If Your Power Went Out Yesterday You Need to Toss These Foods Now
There are over 100,000 Hudson Valley residents still without power from yesterday's storm. All of them need to throw out most of the foods in their refrigerator right now.
Central Hudson and Orange & Rockland are attempting to piece back the power grid to many residents of the Hudson Valley that lost power during yesterday's tropical storm. With trees ripping power lines from poles and homes, full restoration may not happen until this weekend.
While the power companies love to give out dry ice to residents during situations like this, in the summertime it's sadly too little too late. The truth of the matter is, if you lost power yesterday you will need to throw out most of the contents of your refrigerator right now.
According to the USDA, most perishable items in your refrigerator will only last for four hours in a power outage. Any meat, poultry or seafood that goes above 40 degrees is dangerous to eat. Most refrigerators run anywhere from 32 to 40 degrees, so within just four hours that food will already be growing bacteria.

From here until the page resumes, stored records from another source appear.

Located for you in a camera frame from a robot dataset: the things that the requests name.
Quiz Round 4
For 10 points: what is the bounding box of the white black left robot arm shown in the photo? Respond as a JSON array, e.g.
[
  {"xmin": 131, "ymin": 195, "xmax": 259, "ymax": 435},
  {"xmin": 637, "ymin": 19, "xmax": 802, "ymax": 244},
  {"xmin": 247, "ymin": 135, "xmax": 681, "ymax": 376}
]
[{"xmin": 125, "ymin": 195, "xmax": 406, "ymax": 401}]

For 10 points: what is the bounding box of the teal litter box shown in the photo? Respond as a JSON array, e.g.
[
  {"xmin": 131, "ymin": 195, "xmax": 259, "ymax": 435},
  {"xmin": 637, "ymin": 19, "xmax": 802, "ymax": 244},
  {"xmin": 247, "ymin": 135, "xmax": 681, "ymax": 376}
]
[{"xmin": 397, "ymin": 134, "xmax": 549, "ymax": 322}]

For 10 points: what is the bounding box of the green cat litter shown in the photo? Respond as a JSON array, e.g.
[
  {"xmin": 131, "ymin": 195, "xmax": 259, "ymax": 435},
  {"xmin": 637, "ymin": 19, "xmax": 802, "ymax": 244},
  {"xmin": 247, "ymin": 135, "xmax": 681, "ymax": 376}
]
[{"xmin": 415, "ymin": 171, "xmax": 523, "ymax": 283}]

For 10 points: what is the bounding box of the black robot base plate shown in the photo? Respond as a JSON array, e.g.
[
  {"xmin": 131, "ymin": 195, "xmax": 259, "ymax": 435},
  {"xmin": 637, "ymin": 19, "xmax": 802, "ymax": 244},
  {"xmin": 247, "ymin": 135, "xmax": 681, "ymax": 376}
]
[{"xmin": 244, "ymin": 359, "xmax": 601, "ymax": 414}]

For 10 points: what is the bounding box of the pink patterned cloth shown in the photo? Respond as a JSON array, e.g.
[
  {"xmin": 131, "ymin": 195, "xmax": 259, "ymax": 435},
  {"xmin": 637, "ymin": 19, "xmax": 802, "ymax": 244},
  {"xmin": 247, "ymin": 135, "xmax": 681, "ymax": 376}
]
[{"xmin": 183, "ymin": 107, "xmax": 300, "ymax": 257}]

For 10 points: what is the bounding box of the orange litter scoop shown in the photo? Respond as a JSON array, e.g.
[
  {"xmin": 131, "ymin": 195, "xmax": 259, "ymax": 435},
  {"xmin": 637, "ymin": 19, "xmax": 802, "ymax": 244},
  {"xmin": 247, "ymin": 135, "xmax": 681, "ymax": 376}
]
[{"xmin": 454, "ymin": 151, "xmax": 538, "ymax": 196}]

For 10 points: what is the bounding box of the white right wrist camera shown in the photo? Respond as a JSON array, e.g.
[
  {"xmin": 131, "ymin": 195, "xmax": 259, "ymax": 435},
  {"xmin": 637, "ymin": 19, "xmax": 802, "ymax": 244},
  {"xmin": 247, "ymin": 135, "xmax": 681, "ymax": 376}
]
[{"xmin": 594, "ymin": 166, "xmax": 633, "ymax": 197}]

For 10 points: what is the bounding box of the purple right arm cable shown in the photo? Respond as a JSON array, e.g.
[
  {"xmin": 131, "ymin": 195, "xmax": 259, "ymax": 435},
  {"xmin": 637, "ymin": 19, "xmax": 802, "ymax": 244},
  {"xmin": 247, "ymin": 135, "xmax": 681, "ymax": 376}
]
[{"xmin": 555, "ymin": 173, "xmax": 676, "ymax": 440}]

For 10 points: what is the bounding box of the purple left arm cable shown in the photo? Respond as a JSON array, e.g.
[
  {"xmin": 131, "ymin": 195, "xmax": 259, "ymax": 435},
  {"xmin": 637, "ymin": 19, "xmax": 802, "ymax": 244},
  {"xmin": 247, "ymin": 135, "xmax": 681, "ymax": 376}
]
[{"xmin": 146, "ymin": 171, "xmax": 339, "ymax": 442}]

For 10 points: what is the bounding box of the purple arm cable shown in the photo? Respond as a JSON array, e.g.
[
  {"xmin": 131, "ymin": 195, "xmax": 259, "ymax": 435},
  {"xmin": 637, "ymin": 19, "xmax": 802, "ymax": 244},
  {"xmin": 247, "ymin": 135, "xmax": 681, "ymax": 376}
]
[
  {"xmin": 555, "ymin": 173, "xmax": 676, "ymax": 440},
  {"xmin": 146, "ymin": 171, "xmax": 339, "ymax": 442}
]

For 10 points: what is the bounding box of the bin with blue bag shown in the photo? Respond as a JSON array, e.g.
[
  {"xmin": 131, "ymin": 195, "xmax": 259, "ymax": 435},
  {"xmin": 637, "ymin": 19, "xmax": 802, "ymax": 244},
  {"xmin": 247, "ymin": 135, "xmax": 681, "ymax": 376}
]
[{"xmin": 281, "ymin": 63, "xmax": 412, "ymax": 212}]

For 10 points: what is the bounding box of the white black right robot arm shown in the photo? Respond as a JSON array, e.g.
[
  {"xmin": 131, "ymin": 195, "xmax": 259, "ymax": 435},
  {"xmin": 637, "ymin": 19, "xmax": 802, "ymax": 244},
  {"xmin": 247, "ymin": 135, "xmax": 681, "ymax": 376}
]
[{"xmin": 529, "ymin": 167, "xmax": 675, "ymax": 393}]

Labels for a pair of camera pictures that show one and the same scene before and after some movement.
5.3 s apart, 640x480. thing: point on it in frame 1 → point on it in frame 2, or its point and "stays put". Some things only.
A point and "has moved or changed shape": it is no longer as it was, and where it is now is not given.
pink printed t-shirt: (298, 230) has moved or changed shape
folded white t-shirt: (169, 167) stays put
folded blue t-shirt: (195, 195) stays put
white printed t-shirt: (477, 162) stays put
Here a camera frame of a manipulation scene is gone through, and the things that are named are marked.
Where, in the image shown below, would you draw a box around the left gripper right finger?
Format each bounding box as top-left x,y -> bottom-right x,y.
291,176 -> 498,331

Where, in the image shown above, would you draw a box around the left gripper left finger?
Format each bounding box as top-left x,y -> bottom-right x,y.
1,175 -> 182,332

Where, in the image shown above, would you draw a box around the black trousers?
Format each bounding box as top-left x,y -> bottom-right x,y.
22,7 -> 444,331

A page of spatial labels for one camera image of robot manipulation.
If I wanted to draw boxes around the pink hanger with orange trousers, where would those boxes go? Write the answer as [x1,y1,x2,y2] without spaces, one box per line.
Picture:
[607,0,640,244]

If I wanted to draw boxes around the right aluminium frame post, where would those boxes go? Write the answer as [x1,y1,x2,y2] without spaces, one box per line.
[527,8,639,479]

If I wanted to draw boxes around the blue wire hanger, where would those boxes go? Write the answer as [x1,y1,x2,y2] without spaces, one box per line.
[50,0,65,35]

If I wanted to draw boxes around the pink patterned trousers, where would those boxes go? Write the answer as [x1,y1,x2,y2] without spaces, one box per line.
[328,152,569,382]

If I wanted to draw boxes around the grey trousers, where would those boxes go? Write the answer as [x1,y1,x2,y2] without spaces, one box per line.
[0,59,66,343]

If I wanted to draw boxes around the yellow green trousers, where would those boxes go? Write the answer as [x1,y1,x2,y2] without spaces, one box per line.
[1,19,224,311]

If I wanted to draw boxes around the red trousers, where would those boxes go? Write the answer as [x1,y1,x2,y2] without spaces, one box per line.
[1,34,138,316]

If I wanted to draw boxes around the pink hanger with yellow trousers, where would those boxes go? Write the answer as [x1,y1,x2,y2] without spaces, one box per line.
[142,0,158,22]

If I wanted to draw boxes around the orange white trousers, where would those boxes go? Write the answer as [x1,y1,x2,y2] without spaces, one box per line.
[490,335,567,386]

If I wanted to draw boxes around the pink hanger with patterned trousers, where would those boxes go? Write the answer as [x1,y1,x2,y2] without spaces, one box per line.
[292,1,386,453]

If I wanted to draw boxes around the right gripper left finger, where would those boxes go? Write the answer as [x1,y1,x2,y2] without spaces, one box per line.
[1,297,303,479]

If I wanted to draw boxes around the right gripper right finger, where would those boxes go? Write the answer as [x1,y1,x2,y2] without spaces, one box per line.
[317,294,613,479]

And it's not just raw meat. The USDA also recommends tossing any soft, shredded or low-fat cheese, milk, eggs, mayo, spaghetti sauce, cooked pasta, cooked vegetables, leftover meals, and more.
There are, however, some foods that you can still keep in your refrigerator for a while after it goes above 40 degrees. Grated cheese, bakery items, fresh veggies, ketchup, pickles and vinegar-based condiments should all survive a lengthy power outage in a cool refrigerator.
The good news is that frozen items will last a bit longer. A half-full freezer should be ok for 24 hours. If your freezer is fully packed, you might even get two days out of it. If there are ice crystals still on your foods you should be able to refreeze them when the power comes back on. Defrosted food and melted ice cream, however, should immediately be thrown out.
A complete list of foods you can keep, or need to toss from your refrigerator and freezer is available on the USDA's website.